§ **Problem to work on**: In which lines of the data does the string "document" appear? Copy every one.

(Stored items from a collection)

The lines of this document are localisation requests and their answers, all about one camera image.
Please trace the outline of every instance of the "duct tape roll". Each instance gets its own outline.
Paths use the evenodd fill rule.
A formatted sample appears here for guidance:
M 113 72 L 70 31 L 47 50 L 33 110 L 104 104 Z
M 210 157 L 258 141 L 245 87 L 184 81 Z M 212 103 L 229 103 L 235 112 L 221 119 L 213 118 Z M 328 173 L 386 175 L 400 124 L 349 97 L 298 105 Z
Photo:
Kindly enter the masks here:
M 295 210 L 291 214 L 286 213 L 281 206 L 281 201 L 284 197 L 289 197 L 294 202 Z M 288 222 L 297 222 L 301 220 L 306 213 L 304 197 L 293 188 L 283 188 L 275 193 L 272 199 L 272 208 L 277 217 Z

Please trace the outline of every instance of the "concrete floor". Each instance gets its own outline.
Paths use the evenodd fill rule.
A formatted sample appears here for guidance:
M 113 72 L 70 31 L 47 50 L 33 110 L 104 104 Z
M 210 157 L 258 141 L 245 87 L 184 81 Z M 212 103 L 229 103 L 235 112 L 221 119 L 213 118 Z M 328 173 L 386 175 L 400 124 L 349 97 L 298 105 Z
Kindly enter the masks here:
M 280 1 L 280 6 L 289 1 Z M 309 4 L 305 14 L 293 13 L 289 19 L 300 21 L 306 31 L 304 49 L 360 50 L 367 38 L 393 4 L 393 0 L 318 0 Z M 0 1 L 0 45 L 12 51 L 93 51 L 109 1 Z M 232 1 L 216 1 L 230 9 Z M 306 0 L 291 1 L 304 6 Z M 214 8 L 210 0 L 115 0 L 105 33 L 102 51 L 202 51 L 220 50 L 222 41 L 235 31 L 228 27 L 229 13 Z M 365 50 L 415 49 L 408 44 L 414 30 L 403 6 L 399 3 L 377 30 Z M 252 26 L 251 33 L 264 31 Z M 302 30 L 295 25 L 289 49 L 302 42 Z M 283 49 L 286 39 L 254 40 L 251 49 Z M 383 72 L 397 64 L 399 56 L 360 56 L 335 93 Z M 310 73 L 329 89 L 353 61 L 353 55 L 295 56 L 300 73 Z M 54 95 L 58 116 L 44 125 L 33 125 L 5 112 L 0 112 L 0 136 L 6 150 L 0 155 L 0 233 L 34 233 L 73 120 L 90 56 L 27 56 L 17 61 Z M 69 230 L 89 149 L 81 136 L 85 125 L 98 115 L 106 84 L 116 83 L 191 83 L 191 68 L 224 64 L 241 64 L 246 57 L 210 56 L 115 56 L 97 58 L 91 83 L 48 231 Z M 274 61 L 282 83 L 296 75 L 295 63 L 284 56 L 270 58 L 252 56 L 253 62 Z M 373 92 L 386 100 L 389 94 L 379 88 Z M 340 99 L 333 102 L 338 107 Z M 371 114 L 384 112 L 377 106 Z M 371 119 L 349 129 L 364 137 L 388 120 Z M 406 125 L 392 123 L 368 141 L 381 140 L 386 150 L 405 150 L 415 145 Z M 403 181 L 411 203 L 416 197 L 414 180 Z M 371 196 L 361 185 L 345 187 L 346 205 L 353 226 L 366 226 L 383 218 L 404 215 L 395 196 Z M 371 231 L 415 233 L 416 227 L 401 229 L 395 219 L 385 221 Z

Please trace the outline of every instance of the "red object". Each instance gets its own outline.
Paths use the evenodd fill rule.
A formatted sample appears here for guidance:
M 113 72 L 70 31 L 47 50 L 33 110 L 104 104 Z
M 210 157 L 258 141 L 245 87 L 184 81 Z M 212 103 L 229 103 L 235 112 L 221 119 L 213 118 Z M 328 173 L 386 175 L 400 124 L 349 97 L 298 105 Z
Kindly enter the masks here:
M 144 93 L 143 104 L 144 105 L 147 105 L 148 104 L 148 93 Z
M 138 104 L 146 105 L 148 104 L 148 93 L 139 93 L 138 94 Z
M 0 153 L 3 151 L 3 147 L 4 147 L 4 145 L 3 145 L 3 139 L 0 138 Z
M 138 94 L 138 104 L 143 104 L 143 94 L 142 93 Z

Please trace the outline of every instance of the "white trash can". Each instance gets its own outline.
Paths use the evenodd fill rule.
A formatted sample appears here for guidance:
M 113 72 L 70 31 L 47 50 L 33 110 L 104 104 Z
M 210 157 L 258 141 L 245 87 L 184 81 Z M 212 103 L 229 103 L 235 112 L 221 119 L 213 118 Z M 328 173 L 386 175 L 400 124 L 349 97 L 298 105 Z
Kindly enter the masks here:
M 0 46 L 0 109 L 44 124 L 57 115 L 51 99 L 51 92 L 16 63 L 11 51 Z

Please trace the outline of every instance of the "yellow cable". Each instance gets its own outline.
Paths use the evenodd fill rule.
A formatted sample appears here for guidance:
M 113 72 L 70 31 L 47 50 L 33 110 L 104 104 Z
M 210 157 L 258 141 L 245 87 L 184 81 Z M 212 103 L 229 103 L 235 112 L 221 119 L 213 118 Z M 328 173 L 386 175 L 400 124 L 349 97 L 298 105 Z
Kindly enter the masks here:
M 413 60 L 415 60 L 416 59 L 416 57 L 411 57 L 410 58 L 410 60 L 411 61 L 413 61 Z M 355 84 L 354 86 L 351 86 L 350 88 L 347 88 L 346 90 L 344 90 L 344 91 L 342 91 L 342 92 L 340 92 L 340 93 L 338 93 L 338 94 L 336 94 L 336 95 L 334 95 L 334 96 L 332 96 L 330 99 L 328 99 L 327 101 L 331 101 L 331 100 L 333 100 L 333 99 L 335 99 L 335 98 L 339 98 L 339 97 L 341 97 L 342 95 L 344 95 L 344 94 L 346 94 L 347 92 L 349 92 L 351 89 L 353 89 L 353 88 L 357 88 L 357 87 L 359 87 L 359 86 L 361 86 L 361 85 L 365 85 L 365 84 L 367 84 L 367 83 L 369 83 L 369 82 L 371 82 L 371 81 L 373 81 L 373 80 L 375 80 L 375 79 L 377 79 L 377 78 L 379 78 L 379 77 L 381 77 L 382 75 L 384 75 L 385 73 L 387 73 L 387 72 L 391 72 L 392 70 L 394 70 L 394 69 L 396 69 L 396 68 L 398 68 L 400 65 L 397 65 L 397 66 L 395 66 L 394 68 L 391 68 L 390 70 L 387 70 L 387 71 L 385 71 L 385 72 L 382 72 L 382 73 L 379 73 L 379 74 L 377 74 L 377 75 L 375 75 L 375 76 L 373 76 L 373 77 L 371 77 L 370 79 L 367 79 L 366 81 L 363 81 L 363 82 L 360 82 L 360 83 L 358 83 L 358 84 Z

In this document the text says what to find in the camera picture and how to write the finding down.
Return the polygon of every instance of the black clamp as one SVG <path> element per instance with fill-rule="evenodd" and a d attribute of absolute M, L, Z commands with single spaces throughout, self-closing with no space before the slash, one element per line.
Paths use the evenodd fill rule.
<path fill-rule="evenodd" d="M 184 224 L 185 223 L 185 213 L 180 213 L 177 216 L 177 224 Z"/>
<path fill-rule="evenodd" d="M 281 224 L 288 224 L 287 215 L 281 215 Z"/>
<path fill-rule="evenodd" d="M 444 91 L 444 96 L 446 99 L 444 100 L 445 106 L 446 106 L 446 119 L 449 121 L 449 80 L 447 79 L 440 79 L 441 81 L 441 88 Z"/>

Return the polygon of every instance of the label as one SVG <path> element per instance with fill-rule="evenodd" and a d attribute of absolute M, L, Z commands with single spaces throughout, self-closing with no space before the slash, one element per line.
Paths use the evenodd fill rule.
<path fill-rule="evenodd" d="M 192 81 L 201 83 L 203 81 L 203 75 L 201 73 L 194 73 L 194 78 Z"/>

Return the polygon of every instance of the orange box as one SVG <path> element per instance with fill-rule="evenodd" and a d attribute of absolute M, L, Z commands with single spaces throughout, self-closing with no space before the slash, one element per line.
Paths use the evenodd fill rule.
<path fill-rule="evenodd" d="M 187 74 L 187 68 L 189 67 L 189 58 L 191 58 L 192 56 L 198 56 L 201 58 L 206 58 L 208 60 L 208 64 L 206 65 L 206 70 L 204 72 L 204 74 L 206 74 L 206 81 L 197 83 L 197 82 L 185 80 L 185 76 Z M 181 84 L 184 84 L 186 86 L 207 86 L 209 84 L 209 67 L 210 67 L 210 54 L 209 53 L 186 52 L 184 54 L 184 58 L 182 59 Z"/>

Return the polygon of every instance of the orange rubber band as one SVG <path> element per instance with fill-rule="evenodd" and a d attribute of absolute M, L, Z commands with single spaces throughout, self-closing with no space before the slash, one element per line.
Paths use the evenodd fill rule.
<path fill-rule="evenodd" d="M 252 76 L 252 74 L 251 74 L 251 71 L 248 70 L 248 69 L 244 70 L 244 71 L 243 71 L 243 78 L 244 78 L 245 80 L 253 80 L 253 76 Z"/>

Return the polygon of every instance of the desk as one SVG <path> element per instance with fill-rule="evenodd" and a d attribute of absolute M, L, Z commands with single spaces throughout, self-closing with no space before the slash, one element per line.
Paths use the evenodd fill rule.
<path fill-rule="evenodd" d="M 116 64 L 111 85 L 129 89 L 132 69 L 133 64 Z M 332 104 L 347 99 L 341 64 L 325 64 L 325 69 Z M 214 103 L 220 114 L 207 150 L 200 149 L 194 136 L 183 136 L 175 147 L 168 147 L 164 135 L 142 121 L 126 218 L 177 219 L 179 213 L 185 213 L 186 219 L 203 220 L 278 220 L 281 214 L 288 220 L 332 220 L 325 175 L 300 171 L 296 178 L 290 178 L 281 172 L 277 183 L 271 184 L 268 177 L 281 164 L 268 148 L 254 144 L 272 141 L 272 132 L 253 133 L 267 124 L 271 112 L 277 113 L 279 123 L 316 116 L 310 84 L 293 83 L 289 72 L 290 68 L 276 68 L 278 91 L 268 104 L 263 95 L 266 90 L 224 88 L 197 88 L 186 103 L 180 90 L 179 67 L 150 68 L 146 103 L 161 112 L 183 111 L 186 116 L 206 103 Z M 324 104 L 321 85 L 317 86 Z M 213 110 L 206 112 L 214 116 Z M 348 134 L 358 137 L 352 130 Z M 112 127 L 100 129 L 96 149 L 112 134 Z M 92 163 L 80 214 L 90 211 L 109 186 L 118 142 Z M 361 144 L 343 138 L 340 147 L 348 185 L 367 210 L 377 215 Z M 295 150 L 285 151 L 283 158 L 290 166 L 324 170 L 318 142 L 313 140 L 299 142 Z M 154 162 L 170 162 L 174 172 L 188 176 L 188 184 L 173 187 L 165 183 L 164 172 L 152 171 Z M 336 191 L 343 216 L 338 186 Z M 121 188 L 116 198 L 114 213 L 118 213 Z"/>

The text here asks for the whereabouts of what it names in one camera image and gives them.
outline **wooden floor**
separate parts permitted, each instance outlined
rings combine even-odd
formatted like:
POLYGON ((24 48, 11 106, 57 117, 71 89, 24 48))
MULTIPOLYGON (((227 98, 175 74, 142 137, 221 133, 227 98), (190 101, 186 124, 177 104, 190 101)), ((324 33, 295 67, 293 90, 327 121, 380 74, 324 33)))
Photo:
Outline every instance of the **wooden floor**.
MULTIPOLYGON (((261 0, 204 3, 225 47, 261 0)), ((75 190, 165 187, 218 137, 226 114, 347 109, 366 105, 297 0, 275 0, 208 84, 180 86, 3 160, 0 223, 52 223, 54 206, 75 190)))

§ **Written solution**:
The lines of this document are localisation requests and their answers, all about one camera image.
In this document the text says what to find in the camera picture and how to write the finding down.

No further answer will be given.